### PROBLEM DETAILS
From the data below, return the exact lines starting at the line containing "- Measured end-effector" and ending at the line containing "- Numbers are", both included, and nothing else.

### RAW DATA
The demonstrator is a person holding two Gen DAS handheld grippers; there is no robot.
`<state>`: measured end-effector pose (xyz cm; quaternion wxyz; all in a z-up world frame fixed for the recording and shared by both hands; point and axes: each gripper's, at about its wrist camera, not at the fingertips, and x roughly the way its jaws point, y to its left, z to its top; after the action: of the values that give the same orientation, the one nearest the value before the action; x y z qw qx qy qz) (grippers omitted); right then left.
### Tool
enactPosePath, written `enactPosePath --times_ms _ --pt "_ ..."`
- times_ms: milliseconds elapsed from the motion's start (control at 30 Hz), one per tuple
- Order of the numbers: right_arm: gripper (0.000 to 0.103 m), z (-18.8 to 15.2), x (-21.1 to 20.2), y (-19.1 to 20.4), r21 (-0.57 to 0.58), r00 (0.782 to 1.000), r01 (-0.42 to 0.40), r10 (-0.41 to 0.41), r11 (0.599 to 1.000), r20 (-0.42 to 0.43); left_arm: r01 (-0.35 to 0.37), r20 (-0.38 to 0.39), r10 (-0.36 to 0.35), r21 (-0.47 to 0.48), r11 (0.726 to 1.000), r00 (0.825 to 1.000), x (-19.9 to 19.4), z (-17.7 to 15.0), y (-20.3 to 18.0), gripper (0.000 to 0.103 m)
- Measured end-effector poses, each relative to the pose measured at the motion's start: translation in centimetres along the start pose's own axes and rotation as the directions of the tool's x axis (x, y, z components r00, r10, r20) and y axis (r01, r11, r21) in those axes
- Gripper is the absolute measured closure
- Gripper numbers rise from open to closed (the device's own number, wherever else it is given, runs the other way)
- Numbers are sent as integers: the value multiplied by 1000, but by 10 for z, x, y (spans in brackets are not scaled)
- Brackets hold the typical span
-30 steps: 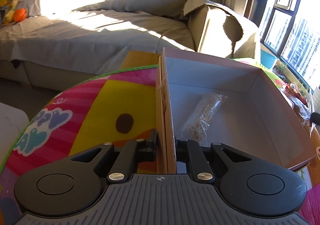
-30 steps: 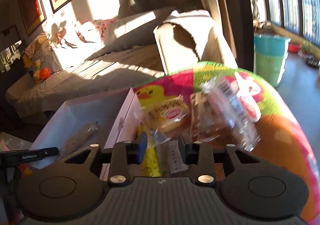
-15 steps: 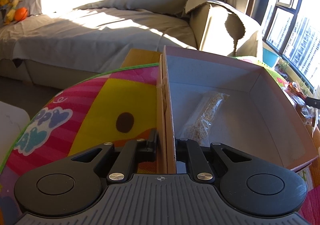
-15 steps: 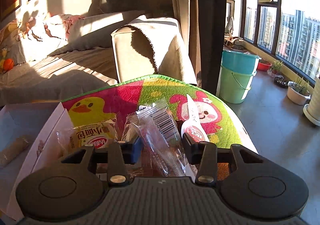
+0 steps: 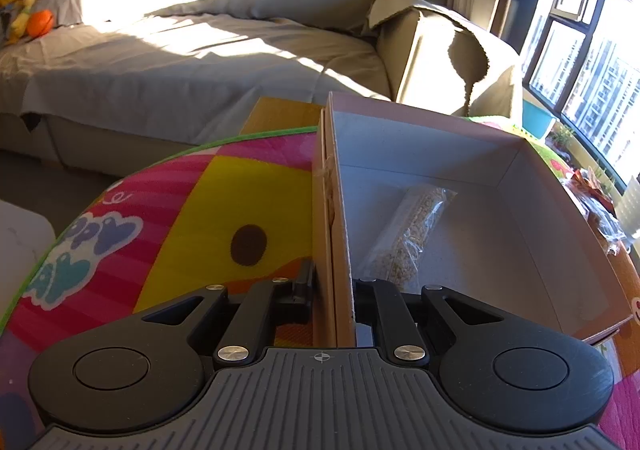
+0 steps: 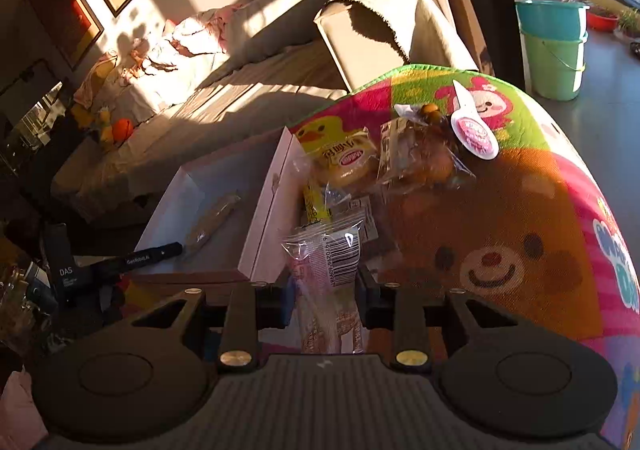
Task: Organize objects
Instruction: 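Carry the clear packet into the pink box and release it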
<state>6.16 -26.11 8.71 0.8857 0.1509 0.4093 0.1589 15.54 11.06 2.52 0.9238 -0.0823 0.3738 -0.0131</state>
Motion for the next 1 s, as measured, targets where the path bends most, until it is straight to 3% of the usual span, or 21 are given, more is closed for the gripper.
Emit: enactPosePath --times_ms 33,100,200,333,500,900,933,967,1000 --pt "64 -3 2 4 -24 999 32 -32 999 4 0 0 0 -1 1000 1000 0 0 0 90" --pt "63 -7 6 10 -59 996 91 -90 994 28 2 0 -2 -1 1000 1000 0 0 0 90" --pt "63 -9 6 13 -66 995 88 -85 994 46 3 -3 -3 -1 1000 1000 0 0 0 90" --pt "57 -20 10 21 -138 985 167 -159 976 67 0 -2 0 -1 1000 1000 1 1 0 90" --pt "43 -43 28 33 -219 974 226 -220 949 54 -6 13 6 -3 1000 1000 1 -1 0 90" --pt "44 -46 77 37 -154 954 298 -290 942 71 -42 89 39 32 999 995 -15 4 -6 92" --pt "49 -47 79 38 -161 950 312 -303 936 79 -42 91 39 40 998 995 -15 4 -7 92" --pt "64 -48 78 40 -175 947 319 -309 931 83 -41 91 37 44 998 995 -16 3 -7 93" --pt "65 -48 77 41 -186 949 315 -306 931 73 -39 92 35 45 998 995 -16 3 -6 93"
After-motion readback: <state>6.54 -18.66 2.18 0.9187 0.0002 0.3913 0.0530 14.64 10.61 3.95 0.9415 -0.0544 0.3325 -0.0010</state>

### TASK RESPONSE
- Measured end-effector poses, each relative to the pose measured at the motion's start: translation in centimetres along the start pose's own axes and rotation as the directions of the tool's x axis (x, y, z components r00, r10, r20) and y axis (r01, r11, r21) in those axes
- Gripper is the absolute measured closure
- Gripper numbers rise from open to closed (the device's own number, wherever else it is given, runs the other way)
- Numbers are sent as integers: the value multiplied by 1000, but by 10 for z, x, y (spans in brackets are not scaled)

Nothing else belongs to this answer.